Establishing a difference

Since the Lianakis case, it has been clear that there must be a distinction between:

  • selection stage - which has the aim of identifying bidders capable of performing the contract; and
  • award stage - which looks at what bidders are offering in relation to the specific contract being awarded

In other words, selection criteria assess the bidder, and award criteria assess the bid.

Awarding authorities might take the view that these rules, and their enforcement, introduce another legal hazard while preventing them from awarding the contract to the best bid, and indeed the best bidder, available.

On the other hand, a disgruntled bidder might point out that, having qualified for the procurement process (and perhaps spent considerable time and resources in bidding), it is not fair for him to lose out because, although sufficiently robust, he is not quite as large as a rival. Similarly, having submitted a bid within the parameters of an Invitation to Tender, he could feel that a process lacks transparency if a competitor ignores these constraints and gets extra credit by doing so.

How to avoid the risks

How can awarding authorities avoid these risks while factoring into a procurement their legitimate wish to ensure that a bid is robust and that innovative proposals can be taken into account?

Criteria

To take a step back, ensure that the PQQ criteria are sufficiently robust to exclude from process any bidder you would not be comfortable contracting with. Decide what the minimum levels of assurances are that you would require from the bidders and set these as either pass/fail questions or give a question a minimum score where appropriate.
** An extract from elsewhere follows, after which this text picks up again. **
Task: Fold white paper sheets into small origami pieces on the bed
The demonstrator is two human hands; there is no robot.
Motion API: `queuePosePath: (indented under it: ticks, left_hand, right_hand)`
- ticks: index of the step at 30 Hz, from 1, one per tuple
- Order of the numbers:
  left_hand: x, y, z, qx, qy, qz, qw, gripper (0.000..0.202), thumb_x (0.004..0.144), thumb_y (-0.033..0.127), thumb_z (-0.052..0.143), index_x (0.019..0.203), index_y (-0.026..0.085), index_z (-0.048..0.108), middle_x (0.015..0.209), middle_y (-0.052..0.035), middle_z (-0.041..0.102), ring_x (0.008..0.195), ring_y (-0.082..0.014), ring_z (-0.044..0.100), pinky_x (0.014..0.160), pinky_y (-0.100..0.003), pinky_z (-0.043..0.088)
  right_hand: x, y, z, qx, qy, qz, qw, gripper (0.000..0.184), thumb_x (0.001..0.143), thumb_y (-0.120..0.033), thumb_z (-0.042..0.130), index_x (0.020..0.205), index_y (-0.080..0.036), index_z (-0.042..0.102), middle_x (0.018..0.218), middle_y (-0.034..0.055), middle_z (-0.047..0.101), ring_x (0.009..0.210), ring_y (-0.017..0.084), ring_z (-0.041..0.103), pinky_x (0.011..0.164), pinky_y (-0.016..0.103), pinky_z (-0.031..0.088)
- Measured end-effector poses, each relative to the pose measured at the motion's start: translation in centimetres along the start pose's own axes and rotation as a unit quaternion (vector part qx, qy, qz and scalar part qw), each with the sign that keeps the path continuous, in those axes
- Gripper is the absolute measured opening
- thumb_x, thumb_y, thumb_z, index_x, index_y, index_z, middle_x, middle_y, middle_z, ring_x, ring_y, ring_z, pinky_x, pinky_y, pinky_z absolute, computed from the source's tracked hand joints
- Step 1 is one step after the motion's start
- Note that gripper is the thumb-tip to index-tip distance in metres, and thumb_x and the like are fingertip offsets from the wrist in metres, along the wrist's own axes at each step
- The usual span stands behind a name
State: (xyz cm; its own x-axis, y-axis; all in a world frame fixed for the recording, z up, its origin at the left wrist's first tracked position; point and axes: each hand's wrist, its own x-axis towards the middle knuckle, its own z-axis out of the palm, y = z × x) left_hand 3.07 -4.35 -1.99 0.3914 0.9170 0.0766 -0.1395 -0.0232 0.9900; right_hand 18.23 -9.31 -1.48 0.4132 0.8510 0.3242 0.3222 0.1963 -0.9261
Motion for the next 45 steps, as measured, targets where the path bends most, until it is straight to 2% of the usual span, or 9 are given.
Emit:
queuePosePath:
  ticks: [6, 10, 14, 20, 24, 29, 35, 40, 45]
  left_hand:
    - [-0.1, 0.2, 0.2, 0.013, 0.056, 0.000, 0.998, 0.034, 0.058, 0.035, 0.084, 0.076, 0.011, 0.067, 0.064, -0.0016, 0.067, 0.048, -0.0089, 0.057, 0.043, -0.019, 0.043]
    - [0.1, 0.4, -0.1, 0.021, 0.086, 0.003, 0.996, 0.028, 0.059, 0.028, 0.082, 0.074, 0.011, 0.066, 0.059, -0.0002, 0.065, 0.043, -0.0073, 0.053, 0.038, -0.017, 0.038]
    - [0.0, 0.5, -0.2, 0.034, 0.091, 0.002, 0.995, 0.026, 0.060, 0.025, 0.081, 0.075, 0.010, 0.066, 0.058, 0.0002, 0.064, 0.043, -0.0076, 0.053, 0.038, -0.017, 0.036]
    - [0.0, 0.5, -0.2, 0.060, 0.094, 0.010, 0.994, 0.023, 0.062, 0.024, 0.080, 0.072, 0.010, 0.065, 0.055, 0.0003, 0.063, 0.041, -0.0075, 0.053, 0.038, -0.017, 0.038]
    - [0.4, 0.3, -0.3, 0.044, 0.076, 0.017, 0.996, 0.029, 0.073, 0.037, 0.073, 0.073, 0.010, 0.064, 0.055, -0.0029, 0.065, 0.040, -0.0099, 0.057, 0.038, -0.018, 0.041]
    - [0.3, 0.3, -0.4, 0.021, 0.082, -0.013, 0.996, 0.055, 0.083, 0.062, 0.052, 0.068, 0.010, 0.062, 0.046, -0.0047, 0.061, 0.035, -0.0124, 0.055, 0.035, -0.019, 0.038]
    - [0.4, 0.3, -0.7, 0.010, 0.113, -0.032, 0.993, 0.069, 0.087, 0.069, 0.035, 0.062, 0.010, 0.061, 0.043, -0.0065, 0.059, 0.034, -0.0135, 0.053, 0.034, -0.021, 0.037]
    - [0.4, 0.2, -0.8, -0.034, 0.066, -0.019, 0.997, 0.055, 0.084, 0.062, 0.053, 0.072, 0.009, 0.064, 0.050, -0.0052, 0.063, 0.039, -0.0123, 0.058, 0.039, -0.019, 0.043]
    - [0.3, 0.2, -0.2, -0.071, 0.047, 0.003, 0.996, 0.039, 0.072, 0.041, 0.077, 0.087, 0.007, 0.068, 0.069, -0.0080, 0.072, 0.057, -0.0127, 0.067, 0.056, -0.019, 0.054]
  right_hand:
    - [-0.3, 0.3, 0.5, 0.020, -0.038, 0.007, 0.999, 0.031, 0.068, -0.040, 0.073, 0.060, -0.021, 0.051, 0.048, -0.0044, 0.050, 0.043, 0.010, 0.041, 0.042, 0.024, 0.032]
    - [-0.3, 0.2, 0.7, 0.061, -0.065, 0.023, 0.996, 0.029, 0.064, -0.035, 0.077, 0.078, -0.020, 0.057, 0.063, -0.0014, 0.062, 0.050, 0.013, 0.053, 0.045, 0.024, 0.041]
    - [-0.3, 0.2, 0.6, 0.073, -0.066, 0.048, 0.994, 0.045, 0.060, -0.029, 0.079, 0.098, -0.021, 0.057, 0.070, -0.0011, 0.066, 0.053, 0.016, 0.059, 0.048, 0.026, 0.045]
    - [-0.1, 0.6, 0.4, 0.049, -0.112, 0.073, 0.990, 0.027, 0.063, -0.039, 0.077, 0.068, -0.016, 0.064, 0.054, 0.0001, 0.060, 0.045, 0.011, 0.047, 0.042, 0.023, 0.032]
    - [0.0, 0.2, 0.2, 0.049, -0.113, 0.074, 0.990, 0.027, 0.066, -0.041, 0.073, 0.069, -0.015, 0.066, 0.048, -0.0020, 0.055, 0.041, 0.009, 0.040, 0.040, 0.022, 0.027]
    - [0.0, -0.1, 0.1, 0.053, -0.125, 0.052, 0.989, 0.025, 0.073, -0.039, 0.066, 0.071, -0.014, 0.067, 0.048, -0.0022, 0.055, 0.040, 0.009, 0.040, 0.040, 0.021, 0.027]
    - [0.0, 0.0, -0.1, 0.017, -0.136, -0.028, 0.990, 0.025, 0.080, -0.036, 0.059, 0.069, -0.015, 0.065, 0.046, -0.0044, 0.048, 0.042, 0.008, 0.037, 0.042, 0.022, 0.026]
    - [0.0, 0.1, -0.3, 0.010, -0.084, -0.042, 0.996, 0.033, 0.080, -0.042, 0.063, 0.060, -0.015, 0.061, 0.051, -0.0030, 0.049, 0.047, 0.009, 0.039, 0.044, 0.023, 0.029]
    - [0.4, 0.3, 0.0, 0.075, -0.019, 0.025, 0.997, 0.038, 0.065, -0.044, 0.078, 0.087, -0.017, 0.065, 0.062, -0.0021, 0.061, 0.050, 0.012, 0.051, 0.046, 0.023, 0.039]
At the award stage dont evaluate the bidder, evaluate the bid. If you are looking simply for the lowest price then that is the criterion to award against. However, many awards are made on the basis of most economically advantageous tender meaning different criteria must be looked at with price only being part of it.

Criteria used to evaluate a bid could take into account deliverability of a specific example project (perhaps as pass/fail). It is common to set out a specification and ask the bidders to respond to that with their proposals for delivery.

In relation to finance, security of funding or deliverability of a funding model can be an award criterion (as opposed to pure financial strength of bidder) as this allows the contracting authority to assess the viability of the proposals.

If you have any concerns as to the cross-over of the selection and award criteria go back and look at the PQQ again to check what has already been asked.

Variant bids

As the Northern Irish case above shows, variant bids are often of interest to a contracting authority as they offer options that maybe havent been thought of previously. However you must be clear as to what type of variants are permitted and how they will be evaluated. This is particularly important in a competitive dialogue process where, for example, you might end up with two bids (compliant and variant) from same bidder at the final stage. This might not be acceptable.

You may only wish to receive variations for part of the criteria, for example, how the payment mechanism is structured. This must be set out clearly in the tender documentation.

You must be clear that a compliant bid, one meeting all of the criteria, is submitted as well as a variant. The evaluation criteria must be capable of assessing a compliant and a variant bid as you cannot have different criteria. It is worth spending some time going through some possible scenarios to test the evaluation approach.

Conclusion

Challenges to contract award decisions are becoming ever more frequent and so the importance of setting out and using the correct award criteria only increases. Careful and consistent drafting of award criteria that have been compared with the selection criteria and tested is key.